In 1960 when a young person started stamp collecting the situation played out like this. A parent took you to a stamp shop or the Minkus concession at a Gimbels or other large department store. You looked at several world wide albums and usually settled on a Harris Statesman Deluxe (or maybe a Citation) which had spaces for 30,000 different stamps and cost a bit less than $5. You bought a pair of stamp tongs that were heavy and nearly took two hands to use, a thousand Dennison stamp hinges and a world wide packet of probably 5000 different stamps. All told you spent ten or twelve bucks-a decent birthday or Christmas present but a bit less than the Pee Wee Reece model baseball glove which competed with it as as gift (for$19.95). It was the packet of 5000 different stamps that made collecting work in those days and it is the packet that is missing in today’s lure of philately for newcomers.
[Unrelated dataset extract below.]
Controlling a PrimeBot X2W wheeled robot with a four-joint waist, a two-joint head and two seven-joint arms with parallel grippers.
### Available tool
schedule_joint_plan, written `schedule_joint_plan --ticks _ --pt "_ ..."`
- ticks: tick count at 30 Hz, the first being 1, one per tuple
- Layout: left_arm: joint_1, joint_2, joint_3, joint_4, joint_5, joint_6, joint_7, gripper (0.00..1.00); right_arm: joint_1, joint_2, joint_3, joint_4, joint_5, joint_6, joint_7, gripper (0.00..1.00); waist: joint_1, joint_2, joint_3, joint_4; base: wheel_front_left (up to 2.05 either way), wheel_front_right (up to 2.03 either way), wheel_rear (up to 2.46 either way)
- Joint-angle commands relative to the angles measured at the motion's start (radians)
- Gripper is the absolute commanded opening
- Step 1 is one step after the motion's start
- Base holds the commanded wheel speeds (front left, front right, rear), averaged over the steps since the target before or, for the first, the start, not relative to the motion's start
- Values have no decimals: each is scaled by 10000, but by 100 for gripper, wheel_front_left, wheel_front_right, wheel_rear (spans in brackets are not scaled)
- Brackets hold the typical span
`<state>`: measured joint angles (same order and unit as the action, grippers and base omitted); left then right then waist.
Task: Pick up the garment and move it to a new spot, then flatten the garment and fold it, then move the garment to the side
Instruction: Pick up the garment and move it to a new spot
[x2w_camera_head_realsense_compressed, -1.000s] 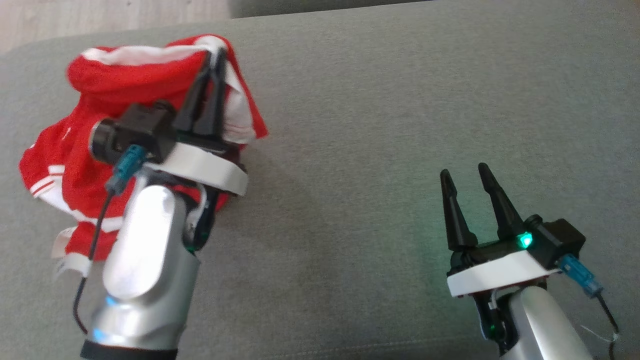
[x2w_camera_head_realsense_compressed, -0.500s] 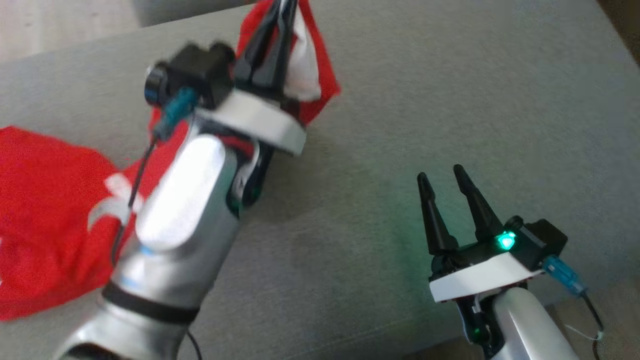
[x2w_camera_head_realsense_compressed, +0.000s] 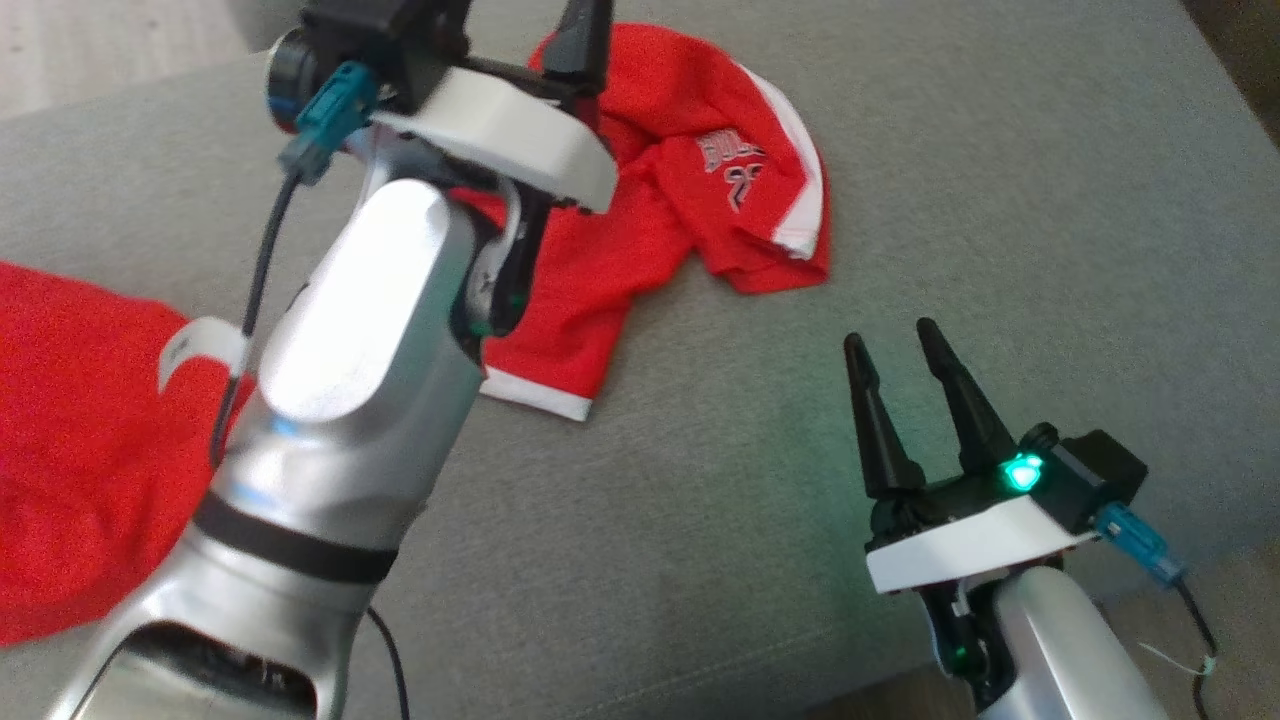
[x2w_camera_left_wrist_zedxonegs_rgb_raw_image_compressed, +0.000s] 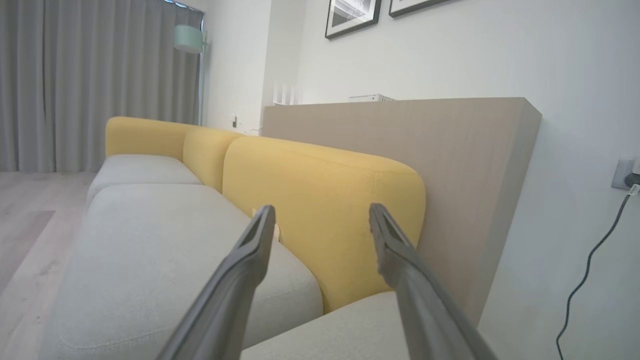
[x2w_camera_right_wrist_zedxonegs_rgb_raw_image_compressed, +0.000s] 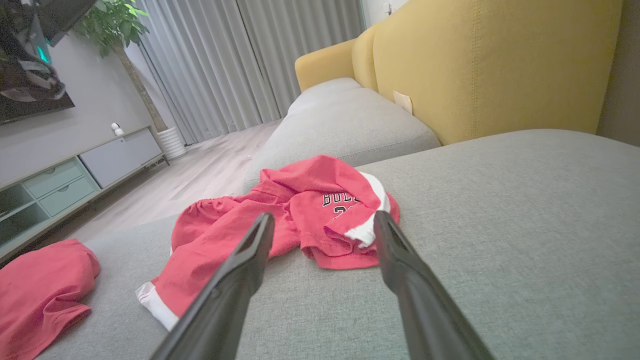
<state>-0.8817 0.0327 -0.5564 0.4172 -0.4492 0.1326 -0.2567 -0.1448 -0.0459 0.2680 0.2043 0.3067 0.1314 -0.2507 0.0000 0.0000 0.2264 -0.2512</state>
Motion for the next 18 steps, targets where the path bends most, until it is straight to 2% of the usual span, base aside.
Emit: schedule_joint_plan --ticks 1,6,7,13,18 --pt "-95 225 482 -423 194 -25 -48 100 -239 -43 131 -322 -63 -7 -111 100 0 0 -147 314 0 0 0" --pt "989 687 1231 -905 800 -292 -49 100 -86 -43 -267 -236 -293 -7 -111 100 0 0 -568 1125 0 0 0" --pt "1596 922 1468 -1237 1076 -410 -49 100 -11 -43 -449 -209 -399 -7 -111 100 0 0 -772 1446 0 0 0" --pt "3966 1578 2132 -2515 1740 -796 -50 100 314 -43 -954 -206 -638 -7 -111 100 0 0 -1435 2236 0 0 0" --pt "6124 1574 2670 -3584 2034 -1025 -50 100 688 -43 -1255 -286 -774 -7 -111 100 0 0 -1925 2725 0 0 0"
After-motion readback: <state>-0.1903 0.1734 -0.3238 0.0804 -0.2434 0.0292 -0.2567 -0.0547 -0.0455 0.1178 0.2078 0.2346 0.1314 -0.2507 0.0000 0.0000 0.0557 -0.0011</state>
The H E Harris company (and others) put these packets together from vast quantities of cheaper stamps that existed in Europe. The packets were assembled cheaply as wages in post WW II Europe were low and, as they rose through the 1950s production of these packets moved to Eastern Europe. The packets themselves were wonderful. Five thousand different stamps. Five thousand different pictures, stories, monarchs, animals, scores of countries-all to be identified and perfed and examined, cataloged and neatly mounted in your album. Working for hours, you only got through a small portion of the packet and the 5000 seemed an inexhaustible supply. There would always be more stamps to play with. Not everyone got the bug. But for those of us that did, it started with that little packet-five thousand windows to the world.
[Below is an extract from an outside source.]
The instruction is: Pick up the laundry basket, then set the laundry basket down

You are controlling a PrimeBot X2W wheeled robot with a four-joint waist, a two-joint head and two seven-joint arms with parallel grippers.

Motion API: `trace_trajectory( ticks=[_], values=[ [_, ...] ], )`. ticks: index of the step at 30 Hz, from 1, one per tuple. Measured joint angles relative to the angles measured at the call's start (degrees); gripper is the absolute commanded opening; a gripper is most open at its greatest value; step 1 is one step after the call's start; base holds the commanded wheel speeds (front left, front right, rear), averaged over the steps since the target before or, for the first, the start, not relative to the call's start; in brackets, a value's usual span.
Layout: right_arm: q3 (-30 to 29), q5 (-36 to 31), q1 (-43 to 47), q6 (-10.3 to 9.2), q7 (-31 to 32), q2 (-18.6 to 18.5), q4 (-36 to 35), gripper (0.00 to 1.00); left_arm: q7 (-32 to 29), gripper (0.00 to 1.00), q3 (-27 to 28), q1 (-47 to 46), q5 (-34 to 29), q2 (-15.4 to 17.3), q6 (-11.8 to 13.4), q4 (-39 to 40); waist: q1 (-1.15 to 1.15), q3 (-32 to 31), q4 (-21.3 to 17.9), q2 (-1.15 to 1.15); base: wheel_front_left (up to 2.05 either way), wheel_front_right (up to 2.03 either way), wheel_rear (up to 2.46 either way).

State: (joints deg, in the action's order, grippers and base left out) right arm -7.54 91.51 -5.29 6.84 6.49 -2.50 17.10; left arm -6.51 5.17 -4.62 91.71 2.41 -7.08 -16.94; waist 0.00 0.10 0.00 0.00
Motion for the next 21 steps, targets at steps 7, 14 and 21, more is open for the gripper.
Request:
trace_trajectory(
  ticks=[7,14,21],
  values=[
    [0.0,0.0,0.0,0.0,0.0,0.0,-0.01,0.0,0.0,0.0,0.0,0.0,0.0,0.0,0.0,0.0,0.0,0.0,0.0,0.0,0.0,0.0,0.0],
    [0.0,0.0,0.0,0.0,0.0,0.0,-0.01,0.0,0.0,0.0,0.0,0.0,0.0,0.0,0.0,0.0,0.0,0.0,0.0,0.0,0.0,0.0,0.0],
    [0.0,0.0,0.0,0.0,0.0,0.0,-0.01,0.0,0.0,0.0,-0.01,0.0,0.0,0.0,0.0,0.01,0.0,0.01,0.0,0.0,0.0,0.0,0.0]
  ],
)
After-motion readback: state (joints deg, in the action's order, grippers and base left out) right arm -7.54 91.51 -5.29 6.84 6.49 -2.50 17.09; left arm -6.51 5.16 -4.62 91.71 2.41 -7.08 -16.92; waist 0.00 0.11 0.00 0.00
The end of the Soviet domination of Eastern Europe thirty years ago put and end to cheap packets. Huge quantities of packet grade stamps existed in Germany. German labor was too expensive to justify making packets of 5000 different. As long as an enslaved Eastern Europe could provide cheap educated labor, packets could be made. Freeing Eastern Europe meant economic growth and higher wages and the end of cheap stamp packets.